The year is 1747, and Katie O'Toole's family home is raided by Native
Americans. Two young men (whom she knows as Swaya and Hector) who accompany them
are from a different tribe, on a search for a Creature of Fire and Ice whom
Swaya has seen in a vision and who he says will save their people. Swaya
believes that Katie is the creature in his vision. With little to keep her with
her family, Katie agrees to go with them when the rest of the captives are
ransomed home.


This is a difficult book to review without spoiling. At times it was a
frustrating book, as the characters often didn't think or thought too much and
upset themselves more than necessary (and I am deliberately trying to avoid
specifics here).
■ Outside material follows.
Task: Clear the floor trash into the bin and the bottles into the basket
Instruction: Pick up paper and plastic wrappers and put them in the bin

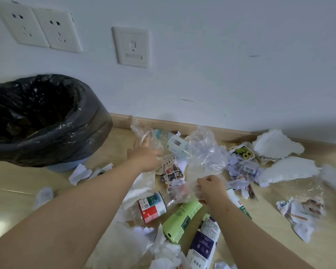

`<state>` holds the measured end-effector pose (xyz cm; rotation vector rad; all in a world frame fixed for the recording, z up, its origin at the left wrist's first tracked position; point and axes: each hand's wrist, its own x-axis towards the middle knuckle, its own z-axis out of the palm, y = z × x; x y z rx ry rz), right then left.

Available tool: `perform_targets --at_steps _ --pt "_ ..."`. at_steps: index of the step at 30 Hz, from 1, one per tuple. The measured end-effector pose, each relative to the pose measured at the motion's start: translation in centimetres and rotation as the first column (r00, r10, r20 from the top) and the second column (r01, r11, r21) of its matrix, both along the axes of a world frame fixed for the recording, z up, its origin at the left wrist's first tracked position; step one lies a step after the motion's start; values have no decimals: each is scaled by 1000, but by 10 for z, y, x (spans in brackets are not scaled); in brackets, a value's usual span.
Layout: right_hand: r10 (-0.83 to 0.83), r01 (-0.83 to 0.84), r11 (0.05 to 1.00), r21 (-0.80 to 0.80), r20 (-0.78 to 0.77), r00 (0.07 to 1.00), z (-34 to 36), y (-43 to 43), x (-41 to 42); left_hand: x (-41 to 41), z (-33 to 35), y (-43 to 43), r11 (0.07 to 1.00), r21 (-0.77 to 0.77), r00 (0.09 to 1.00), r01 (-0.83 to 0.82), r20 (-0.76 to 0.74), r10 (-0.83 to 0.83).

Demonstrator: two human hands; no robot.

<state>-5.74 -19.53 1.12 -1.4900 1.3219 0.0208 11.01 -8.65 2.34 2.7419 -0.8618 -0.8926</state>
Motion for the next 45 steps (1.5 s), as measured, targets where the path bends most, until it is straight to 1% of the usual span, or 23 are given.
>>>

But I enjoyed the way that Katie's journey was not only about
her journey across the country and her discovering what her place in her new
life was to be, but about her overcoming the hardships of her past life in
Philadelphia. I did find the ending a touch unsatisfying and am unsure of
whether or not a sequel will be forthcoming. On one hand, the purpose for which
Syawa and Hector went to find the Creature of Fire and Ice remains unclear. On
the other hand, the growth of the characters appears to have been achieved, and
perhaps the original mission was a detail to set the journey in motion.


Although none of the places where I have seen this book promoted or reviewed
have considered it a YA book so far, I think that it would also have appeal to a
high school audience. Although Katie is old enough to live an adult life in her
time, she is only seventeen, and perhaps some of her angst makes more sense in
light of her age and will be less aggravating to people closer to it.